● Exercise prompt: Among the entries below, extract exactly the lines that run from the one with "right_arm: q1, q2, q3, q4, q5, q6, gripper" through the one with "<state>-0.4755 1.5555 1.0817", both ends included.

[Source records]
= = = = = = =

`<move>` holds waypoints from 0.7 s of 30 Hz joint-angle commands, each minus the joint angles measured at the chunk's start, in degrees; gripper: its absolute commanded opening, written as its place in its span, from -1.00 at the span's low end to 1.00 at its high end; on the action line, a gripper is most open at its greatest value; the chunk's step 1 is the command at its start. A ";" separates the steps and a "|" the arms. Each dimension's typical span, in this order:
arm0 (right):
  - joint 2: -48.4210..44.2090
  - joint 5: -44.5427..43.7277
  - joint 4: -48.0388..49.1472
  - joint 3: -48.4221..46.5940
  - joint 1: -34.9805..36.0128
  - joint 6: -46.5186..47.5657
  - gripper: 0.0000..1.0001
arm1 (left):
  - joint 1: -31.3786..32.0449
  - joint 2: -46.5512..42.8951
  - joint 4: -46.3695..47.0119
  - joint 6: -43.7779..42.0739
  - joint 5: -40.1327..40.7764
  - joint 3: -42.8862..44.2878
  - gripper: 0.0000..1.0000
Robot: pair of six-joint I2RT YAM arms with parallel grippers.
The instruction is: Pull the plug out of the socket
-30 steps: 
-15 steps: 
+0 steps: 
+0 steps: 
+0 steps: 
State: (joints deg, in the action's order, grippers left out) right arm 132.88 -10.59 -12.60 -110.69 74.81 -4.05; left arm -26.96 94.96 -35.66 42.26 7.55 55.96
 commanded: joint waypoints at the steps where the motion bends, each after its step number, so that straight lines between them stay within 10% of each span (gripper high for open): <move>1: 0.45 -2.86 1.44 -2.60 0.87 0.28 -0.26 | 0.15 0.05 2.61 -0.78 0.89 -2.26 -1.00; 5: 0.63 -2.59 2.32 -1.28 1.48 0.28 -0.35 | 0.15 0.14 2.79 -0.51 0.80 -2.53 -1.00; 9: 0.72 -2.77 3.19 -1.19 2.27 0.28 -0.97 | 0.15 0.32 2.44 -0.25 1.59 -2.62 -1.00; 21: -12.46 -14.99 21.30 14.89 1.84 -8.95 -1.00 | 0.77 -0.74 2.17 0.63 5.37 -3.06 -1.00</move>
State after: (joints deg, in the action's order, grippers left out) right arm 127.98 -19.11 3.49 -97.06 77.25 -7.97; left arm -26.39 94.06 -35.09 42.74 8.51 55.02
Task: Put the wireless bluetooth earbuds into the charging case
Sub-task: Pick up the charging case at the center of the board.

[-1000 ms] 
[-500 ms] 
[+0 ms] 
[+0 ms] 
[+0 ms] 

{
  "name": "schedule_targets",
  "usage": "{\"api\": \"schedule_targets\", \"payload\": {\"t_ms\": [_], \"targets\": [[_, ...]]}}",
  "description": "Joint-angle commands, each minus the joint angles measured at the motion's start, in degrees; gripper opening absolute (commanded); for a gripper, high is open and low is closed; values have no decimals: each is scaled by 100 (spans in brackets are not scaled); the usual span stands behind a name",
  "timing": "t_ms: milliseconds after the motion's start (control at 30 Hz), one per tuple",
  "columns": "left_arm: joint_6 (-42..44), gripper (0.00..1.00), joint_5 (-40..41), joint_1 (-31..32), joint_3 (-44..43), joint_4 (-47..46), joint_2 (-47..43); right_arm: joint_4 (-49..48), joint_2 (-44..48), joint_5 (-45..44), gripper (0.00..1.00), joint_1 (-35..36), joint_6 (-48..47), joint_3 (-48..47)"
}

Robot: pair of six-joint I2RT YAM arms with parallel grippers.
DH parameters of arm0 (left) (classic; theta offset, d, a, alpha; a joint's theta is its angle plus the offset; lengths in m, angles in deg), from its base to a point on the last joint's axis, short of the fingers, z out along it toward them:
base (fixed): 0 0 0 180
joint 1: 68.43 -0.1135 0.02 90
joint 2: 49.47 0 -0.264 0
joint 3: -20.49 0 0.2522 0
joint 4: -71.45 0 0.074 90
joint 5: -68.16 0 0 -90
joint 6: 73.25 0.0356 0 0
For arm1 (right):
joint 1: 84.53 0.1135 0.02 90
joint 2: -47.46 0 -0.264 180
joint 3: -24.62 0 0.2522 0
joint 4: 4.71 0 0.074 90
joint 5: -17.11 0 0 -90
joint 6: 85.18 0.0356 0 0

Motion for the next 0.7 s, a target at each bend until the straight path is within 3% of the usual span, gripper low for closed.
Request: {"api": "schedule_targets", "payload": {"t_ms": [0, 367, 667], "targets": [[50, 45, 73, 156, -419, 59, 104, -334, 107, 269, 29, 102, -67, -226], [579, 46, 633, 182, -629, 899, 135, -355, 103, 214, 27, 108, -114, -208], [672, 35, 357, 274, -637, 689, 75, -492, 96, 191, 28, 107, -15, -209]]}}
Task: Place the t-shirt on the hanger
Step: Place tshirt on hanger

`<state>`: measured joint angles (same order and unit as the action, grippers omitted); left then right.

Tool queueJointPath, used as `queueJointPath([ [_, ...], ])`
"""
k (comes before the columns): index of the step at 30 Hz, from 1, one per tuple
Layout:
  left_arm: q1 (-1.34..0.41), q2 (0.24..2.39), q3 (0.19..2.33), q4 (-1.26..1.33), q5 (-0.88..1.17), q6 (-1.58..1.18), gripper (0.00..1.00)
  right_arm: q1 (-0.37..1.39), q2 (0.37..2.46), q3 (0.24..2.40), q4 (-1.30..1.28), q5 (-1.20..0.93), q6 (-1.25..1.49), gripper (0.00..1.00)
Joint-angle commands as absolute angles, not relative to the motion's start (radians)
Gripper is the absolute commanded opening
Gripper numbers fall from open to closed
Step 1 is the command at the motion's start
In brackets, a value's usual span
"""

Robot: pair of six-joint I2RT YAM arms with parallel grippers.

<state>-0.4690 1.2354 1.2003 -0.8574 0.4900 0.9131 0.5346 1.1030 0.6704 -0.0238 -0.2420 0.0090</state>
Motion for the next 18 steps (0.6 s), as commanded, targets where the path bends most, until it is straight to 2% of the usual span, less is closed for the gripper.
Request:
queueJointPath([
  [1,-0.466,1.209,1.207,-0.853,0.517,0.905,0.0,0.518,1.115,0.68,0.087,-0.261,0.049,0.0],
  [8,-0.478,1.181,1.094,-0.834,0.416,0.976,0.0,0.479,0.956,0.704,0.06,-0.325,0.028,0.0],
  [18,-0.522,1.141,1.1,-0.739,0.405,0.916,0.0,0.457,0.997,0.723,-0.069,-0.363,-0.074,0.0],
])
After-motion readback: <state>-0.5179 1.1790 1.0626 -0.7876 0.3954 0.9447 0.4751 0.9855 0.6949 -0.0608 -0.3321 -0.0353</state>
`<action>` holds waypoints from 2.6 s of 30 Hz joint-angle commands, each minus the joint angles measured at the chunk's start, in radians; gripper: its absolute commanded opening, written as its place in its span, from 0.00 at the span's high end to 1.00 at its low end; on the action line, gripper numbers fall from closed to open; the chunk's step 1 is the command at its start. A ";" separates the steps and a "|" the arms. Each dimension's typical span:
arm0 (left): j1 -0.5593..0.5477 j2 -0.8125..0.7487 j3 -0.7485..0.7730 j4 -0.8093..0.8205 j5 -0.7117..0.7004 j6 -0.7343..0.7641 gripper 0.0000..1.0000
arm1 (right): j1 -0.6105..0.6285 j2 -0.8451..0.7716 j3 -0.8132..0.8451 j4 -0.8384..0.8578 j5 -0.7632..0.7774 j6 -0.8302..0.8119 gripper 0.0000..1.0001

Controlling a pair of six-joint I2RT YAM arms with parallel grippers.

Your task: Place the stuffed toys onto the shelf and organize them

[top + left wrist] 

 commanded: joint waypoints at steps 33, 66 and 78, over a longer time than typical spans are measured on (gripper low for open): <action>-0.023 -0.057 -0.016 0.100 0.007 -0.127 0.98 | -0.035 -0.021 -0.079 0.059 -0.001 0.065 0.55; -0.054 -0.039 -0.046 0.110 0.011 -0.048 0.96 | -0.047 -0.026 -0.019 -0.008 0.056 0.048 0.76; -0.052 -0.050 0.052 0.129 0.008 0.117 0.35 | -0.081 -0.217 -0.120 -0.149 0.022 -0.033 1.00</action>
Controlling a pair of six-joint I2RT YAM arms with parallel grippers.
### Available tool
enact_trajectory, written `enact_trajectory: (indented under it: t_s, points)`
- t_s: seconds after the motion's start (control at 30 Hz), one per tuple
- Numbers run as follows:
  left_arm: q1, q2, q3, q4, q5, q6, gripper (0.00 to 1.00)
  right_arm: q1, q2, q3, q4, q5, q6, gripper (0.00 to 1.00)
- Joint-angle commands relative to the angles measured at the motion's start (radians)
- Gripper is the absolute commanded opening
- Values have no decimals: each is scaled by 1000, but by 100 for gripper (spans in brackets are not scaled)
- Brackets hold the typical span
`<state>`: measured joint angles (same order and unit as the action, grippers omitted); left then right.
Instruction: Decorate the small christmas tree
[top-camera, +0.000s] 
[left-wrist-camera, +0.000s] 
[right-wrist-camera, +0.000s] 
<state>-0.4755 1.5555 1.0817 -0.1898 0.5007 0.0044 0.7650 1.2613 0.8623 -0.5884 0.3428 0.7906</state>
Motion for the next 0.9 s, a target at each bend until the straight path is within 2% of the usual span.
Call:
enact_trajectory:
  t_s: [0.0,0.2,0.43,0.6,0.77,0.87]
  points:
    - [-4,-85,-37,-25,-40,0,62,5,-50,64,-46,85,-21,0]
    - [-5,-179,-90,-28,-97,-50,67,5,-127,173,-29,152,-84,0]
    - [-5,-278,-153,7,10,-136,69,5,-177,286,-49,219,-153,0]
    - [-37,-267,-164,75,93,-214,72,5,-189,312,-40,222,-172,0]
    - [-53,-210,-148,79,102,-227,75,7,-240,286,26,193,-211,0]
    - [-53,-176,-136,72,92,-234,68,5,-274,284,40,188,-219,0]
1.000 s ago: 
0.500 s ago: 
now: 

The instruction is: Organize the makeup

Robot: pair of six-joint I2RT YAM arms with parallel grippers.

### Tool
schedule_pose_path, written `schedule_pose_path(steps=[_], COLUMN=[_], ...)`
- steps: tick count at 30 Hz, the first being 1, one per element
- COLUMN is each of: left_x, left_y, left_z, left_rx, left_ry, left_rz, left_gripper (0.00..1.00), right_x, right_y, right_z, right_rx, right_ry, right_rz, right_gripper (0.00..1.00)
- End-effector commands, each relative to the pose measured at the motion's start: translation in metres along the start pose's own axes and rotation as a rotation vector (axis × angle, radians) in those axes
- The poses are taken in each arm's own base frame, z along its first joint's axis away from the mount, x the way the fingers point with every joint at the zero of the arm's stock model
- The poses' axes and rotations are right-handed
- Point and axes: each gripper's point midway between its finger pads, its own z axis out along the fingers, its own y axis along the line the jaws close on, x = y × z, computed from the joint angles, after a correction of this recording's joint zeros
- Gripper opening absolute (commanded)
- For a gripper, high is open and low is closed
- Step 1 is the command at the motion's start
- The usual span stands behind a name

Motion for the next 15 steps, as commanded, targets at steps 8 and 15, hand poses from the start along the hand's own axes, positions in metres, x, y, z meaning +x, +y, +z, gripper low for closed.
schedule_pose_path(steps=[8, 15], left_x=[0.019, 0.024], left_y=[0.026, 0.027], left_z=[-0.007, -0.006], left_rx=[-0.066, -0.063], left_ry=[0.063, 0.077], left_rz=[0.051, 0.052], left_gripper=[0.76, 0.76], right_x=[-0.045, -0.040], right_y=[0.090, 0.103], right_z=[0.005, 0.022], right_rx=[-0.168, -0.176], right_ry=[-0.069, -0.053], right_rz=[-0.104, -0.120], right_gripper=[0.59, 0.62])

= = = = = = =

● Expected answer:
  right_arm: q1, q2, q3, q4, q5, q6, gripper (0.00 to 1.00)
- Joint-angle commands relative to the angles measured at the motion's start (radians)
- Gripper is the absolute commanded opening
- Values have no decimals: each is scaled by 1000, but by 100 for gripper (spans in brackets are not scaled)
- Brackets hold the typical span
`<state>`: measured joint angles (same order and unit as the action, grippers omitted); left then right.
Instruction: Decorate the small christmas tree
[top-camera, +0.000s] 
[left-wrist-camera, +0.000s] 
[right-wrist-camera, +0.000s] 
<state>-0.4755 1.5555 1.0817 -0.1898 0.5007 0.0044 0.7650 1.2613 0.8623 -0.5884 0.3428 0.7906</state>

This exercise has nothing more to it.